**Instructions to follow**
Copy each line below in which the string "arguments" appears.

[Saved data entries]
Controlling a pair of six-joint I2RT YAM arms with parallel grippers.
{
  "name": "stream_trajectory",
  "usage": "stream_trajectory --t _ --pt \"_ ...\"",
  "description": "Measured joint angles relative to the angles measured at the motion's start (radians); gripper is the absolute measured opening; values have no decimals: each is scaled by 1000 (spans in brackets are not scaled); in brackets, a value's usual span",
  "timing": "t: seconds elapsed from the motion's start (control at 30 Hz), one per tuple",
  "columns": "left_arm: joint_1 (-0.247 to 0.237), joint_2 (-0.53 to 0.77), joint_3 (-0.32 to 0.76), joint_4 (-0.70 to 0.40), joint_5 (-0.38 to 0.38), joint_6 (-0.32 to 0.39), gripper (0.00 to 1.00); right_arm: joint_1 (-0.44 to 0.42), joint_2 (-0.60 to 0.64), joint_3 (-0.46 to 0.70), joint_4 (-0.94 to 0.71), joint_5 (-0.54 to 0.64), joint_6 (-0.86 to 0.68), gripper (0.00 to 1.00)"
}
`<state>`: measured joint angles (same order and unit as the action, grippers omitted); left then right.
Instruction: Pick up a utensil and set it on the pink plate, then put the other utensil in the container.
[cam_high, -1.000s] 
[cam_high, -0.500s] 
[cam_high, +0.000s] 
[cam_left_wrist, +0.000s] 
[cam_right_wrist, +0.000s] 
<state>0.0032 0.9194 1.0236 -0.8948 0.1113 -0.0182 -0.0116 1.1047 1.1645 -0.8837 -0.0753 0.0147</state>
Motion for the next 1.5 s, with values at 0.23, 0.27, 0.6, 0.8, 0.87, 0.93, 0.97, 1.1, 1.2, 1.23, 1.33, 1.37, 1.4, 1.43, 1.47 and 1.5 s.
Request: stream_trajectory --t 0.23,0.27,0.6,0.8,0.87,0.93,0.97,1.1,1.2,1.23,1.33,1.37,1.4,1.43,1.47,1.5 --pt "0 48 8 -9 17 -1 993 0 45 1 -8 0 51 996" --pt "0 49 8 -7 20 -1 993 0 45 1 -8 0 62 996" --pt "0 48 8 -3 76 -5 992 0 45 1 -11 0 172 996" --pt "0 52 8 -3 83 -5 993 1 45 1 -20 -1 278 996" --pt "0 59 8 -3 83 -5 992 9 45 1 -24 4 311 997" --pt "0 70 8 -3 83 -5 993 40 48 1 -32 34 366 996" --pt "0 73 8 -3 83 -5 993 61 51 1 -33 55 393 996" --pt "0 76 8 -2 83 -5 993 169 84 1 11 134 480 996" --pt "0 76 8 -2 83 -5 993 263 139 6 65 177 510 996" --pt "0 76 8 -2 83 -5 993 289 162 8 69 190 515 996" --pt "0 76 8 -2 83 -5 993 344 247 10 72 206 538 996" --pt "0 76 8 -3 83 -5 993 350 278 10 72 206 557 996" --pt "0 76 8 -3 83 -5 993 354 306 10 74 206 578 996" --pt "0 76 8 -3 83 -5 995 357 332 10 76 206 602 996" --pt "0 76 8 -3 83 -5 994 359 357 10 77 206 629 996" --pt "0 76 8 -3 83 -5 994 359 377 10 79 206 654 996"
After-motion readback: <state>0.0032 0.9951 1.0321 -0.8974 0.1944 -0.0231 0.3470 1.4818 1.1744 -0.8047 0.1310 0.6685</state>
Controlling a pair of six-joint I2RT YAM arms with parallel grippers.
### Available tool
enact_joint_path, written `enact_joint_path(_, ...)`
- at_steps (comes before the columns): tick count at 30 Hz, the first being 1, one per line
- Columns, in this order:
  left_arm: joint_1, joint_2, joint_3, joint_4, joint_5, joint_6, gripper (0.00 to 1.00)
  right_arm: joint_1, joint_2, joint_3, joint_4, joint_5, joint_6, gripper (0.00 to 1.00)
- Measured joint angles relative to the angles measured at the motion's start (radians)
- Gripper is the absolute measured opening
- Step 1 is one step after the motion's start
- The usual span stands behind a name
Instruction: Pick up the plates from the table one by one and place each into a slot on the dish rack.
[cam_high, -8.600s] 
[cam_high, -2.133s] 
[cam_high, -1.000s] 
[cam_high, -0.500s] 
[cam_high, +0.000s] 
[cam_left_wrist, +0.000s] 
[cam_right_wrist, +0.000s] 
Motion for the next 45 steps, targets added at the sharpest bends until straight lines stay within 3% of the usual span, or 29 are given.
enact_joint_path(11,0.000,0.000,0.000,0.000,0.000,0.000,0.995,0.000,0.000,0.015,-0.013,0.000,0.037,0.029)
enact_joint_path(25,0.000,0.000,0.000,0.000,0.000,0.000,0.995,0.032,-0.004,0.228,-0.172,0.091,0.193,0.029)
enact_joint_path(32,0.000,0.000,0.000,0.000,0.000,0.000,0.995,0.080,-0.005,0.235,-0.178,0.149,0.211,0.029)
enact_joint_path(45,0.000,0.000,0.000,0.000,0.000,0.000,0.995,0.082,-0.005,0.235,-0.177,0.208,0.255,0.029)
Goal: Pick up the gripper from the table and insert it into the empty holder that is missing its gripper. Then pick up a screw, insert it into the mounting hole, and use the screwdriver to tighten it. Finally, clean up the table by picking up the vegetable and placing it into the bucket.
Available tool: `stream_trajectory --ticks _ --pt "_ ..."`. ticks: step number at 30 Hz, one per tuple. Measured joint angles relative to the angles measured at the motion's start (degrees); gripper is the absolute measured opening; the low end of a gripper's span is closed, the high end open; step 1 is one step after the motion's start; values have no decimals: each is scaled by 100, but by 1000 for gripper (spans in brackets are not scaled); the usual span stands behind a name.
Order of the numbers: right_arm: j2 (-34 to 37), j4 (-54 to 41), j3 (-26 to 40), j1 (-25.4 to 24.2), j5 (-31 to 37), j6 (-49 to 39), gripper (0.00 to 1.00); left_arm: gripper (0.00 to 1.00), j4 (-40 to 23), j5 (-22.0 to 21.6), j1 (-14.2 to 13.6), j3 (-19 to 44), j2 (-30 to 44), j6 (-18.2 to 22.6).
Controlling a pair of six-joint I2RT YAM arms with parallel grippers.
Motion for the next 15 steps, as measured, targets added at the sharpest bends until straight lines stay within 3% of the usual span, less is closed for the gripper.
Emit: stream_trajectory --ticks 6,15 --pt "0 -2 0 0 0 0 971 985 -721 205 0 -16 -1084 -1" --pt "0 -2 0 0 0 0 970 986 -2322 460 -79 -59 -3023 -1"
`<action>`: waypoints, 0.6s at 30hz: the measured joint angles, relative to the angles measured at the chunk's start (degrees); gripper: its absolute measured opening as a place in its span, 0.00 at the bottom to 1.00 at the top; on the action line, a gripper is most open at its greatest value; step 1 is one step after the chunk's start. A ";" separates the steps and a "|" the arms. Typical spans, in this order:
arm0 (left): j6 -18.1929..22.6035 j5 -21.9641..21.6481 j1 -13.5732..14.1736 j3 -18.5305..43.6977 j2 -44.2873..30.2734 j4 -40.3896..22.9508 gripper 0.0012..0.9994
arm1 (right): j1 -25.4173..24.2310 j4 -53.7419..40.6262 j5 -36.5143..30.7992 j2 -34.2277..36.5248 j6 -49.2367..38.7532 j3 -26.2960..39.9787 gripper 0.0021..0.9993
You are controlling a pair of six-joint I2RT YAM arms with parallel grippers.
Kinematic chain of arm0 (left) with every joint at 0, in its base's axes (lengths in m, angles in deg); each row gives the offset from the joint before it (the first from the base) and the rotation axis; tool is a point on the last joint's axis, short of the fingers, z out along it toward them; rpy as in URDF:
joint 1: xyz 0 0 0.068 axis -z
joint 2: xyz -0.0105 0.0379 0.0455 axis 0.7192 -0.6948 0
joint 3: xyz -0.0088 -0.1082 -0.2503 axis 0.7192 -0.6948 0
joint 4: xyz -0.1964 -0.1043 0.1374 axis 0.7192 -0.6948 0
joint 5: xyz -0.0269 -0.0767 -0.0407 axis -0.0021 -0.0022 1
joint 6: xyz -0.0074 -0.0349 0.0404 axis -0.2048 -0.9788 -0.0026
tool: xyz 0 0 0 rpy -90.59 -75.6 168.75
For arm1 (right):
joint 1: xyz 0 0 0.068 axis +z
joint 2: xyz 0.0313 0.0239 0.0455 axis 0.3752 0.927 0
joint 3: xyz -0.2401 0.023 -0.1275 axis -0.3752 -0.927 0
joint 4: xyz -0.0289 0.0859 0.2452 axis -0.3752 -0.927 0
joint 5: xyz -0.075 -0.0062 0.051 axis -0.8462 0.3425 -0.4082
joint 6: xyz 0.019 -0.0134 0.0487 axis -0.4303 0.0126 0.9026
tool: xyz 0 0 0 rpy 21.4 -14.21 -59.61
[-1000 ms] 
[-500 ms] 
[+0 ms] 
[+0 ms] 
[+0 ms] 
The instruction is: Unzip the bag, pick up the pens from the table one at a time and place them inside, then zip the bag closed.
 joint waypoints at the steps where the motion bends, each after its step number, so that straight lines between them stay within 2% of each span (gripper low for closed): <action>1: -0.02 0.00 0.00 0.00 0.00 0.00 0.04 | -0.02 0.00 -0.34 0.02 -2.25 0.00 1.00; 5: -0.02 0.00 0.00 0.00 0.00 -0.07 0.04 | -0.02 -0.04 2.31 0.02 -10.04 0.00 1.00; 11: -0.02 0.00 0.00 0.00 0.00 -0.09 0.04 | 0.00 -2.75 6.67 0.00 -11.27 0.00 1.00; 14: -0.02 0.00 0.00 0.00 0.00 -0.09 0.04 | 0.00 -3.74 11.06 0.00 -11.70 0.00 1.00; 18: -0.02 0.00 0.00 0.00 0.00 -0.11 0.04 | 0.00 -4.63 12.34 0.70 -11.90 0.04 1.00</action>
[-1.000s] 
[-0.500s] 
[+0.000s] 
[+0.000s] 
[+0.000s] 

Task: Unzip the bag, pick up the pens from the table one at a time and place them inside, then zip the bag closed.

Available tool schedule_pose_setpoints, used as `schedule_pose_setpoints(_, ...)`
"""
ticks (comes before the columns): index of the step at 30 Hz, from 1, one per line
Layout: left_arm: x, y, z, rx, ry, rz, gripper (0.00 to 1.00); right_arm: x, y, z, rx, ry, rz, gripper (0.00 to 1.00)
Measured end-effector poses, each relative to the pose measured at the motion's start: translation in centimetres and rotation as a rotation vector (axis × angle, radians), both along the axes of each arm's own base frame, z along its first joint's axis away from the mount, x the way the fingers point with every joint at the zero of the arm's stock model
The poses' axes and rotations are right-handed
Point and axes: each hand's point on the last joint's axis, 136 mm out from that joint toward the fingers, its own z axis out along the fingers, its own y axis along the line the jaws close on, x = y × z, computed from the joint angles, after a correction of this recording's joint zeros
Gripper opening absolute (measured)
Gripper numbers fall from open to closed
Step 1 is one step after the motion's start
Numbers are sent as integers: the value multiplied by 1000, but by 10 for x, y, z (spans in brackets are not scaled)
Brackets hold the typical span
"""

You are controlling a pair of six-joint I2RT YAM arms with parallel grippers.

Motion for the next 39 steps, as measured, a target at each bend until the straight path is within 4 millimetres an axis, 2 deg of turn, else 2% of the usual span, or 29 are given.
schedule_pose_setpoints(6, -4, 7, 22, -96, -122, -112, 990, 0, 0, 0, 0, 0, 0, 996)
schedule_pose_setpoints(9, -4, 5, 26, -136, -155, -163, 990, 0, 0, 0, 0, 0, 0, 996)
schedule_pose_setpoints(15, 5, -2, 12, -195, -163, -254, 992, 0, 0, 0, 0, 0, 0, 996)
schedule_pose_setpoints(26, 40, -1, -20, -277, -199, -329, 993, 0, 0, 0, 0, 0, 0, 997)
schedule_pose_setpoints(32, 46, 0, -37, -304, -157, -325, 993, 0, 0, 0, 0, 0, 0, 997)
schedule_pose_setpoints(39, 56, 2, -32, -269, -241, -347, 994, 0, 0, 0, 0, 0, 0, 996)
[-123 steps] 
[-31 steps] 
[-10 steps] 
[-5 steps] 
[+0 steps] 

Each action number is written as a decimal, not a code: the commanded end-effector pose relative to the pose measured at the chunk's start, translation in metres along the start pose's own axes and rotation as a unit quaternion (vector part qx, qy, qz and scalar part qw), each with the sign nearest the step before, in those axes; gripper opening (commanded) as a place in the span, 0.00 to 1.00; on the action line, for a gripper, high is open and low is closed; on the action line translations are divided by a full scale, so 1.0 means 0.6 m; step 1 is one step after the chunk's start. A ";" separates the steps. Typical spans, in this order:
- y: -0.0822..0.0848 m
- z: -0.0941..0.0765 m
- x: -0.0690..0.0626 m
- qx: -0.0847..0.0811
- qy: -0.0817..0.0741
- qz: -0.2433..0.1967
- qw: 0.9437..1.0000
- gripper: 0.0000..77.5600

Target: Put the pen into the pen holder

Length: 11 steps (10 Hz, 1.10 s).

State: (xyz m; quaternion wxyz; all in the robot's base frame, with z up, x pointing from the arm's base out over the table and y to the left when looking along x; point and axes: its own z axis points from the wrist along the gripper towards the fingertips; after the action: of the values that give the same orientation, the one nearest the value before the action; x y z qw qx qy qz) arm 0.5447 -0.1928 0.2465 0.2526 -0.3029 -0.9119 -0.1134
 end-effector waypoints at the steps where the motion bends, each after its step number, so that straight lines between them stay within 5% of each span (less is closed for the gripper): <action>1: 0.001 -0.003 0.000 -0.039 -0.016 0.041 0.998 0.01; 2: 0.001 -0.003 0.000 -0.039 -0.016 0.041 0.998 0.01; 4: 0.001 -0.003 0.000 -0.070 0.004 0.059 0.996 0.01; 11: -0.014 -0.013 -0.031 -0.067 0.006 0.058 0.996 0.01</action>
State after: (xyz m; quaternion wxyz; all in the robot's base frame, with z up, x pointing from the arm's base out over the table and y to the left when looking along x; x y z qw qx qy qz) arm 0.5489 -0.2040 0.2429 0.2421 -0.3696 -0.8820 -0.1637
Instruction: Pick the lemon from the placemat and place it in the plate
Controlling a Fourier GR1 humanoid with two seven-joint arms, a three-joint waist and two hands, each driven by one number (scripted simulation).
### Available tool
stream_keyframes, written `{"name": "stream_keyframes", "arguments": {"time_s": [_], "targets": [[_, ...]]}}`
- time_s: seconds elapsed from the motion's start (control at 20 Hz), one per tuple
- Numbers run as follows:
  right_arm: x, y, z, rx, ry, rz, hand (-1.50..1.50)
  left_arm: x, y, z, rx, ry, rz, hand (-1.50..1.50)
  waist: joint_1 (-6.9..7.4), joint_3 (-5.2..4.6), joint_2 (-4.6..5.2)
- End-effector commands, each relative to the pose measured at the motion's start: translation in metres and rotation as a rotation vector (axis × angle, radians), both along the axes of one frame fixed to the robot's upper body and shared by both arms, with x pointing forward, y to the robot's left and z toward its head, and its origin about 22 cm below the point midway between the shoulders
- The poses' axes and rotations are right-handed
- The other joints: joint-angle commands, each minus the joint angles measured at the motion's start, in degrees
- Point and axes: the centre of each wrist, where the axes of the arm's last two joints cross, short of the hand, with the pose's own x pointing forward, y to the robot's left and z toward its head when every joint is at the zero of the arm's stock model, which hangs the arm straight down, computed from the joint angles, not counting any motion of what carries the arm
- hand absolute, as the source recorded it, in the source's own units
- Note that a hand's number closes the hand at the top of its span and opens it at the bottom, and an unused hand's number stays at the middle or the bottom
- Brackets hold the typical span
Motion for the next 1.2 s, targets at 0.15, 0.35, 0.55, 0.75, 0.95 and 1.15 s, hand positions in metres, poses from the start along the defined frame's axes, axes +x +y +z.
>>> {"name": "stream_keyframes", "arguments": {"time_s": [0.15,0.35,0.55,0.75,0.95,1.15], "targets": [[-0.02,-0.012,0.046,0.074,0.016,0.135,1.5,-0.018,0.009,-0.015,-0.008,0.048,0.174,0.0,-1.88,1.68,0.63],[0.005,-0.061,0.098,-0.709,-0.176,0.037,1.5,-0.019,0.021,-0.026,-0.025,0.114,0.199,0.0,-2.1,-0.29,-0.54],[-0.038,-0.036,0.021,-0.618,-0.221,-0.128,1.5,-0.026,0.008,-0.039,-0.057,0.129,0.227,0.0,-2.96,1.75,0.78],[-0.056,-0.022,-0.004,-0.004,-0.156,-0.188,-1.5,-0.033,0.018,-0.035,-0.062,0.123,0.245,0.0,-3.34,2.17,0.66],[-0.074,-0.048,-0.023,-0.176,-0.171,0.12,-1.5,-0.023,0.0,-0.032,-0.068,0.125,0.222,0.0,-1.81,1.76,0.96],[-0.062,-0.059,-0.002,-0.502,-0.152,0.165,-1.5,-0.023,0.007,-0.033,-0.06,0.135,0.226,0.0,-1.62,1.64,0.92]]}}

**Output**
stream_keyframes, written `{"name": "stream_keyframes", "arguments": {"time_s": [_], "targets": [[_, ...]]}}`
>>> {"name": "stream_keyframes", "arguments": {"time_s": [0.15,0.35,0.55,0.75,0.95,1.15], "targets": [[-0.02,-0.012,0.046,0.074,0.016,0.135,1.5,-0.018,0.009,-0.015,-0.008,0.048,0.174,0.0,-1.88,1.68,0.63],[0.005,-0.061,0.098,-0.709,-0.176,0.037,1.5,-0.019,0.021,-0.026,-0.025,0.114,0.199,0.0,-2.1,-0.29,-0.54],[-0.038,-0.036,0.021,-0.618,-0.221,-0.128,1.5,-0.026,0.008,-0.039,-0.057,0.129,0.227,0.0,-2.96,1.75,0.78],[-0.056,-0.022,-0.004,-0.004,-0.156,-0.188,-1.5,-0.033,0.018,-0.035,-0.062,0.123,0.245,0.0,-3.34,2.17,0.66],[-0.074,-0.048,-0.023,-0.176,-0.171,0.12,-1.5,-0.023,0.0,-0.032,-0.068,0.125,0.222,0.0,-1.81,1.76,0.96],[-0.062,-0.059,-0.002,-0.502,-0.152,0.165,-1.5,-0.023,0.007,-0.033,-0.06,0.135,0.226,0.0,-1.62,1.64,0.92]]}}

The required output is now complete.